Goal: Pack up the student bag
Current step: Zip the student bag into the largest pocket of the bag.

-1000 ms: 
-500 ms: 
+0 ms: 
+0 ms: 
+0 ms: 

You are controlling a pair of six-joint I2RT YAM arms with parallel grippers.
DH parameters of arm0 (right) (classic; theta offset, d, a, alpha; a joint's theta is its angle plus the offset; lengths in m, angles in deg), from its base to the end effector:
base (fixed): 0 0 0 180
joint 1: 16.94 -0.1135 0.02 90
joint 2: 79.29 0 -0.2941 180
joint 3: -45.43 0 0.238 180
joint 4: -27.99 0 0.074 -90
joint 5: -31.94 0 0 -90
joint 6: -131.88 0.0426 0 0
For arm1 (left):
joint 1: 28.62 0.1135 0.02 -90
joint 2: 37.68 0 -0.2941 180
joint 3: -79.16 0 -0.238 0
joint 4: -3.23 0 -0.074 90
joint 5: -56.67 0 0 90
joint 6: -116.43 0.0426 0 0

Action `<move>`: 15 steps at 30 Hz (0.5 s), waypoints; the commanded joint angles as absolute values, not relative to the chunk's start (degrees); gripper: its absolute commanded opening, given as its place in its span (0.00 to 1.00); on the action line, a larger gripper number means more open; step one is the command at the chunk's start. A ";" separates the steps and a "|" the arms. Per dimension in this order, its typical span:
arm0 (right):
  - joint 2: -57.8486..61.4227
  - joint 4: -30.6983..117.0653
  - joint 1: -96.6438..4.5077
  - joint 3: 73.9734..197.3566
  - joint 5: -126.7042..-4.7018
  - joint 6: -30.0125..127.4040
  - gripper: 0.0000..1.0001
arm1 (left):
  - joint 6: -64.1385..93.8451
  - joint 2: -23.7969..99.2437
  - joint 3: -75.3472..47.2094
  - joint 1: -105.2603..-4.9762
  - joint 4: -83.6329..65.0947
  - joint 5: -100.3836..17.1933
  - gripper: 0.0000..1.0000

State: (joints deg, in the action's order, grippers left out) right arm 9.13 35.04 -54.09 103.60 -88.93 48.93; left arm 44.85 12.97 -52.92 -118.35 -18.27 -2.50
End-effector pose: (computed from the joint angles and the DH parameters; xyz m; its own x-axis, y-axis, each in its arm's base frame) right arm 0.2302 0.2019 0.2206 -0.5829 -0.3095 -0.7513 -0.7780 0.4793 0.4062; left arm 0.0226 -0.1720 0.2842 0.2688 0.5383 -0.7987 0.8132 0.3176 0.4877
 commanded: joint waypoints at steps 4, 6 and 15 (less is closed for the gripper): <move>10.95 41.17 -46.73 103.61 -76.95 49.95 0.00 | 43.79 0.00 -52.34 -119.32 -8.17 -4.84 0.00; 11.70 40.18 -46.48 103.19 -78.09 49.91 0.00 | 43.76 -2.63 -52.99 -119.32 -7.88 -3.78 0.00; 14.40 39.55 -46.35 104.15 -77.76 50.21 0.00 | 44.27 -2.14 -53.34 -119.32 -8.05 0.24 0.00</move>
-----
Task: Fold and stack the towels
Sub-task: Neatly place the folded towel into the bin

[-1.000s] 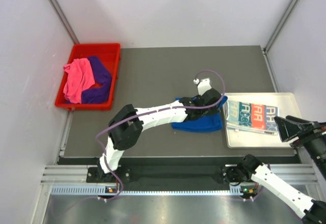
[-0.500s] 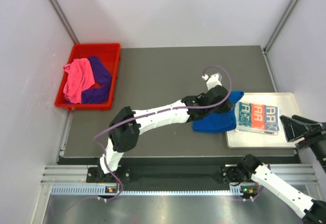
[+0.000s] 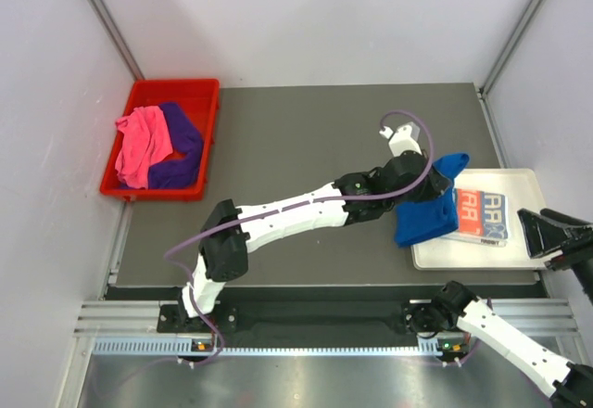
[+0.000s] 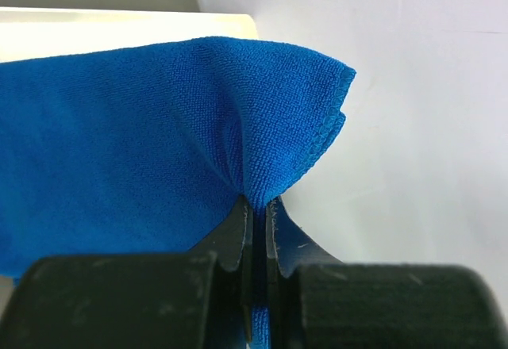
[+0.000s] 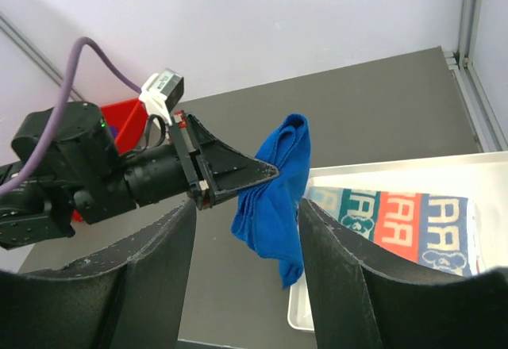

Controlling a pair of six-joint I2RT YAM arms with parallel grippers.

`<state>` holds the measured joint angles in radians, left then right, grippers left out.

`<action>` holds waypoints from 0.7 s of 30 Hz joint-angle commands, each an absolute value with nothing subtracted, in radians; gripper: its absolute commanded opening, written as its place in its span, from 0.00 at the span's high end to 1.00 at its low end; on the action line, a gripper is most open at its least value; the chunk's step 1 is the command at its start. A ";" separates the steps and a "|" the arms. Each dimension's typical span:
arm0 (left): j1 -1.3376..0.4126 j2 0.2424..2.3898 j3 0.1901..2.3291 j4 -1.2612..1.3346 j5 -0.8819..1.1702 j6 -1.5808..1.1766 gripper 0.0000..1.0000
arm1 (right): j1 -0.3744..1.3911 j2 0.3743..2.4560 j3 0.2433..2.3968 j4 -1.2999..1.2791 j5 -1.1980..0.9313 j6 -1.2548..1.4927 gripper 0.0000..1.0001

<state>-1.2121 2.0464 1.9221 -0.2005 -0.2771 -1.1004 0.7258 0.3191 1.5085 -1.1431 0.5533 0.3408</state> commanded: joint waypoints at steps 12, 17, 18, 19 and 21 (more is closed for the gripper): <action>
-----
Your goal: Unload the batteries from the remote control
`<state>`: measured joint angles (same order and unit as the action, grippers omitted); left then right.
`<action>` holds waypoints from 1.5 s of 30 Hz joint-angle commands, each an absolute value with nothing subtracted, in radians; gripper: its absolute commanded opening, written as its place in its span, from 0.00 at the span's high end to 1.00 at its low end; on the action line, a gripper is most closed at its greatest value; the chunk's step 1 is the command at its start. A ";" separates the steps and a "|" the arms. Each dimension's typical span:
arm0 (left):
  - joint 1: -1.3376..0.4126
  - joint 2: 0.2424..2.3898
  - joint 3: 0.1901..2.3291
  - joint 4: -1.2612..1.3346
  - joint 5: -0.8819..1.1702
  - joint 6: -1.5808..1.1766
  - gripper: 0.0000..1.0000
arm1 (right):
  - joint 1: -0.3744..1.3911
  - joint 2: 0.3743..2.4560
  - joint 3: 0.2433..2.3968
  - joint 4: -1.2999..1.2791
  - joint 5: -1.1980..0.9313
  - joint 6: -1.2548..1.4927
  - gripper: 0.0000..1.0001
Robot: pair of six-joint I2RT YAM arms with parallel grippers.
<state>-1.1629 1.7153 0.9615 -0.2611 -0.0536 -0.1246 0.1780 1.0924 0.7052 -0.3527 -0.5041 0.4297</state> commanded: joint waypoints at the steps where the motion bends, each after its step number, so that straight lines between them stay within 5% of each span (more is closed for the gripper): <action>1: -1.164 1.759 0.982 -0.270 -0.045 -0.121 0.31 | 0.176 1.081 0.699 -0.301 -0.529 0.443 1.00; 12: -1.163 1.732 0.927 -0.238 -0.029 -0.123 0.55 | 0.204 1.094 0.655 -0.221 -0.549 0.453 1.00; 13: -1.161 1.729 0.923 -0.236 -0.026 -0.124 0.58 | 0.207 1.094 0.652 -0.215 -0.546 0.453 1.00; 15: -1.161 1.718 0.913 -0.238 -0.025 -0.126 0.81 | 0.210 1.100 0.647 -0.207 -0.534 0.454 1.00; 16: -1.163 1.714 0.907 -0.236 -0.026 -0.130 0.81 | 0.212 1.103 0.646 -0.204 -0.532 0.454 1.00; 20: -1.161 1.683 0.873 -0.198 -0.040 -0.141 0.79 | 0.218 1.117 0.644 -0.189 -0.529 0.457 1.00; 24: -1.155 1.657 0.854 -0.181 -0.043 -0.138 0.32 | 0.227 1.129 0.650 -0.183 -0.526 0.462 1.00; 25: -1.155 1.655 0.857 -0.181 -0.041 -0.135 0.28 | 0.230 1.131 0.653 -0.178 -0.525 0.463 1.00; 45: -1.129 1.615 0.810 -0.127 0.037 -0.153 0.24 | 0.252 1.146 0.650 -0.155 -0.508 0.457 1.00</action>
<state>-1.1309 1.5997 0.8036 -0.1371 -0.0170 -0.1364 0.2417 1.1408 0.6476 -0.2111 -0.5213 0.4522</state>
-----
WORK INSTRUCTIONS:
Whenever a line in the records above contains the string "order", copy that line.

ANSWER SECTION:
Action `<move>`: 15 steps at 30 Hz (0.5 s), waypoints; the commanded joint angles as absolute values, not relative to the chunk's start (degrees); gripper: its absolute commanded opening, given as its place in its span (0.00 to 1.00); on the action line, a larger gripper number means more open; step one is the command at the chunk's start. A ";" separates the steps and a "|" the arms. Per dimension in this order, its typical span:
State: (joints deg, in the action's order, grippers left out) right arm 9.13 35.04 -54.09 103.60 -88.93 48.93; left arm 44.85 12.97 -52.92 -118.35 -18.27 -2.50
`<state>`: measured joint angles (same order and unit as the action, grippers omitted); left then right.

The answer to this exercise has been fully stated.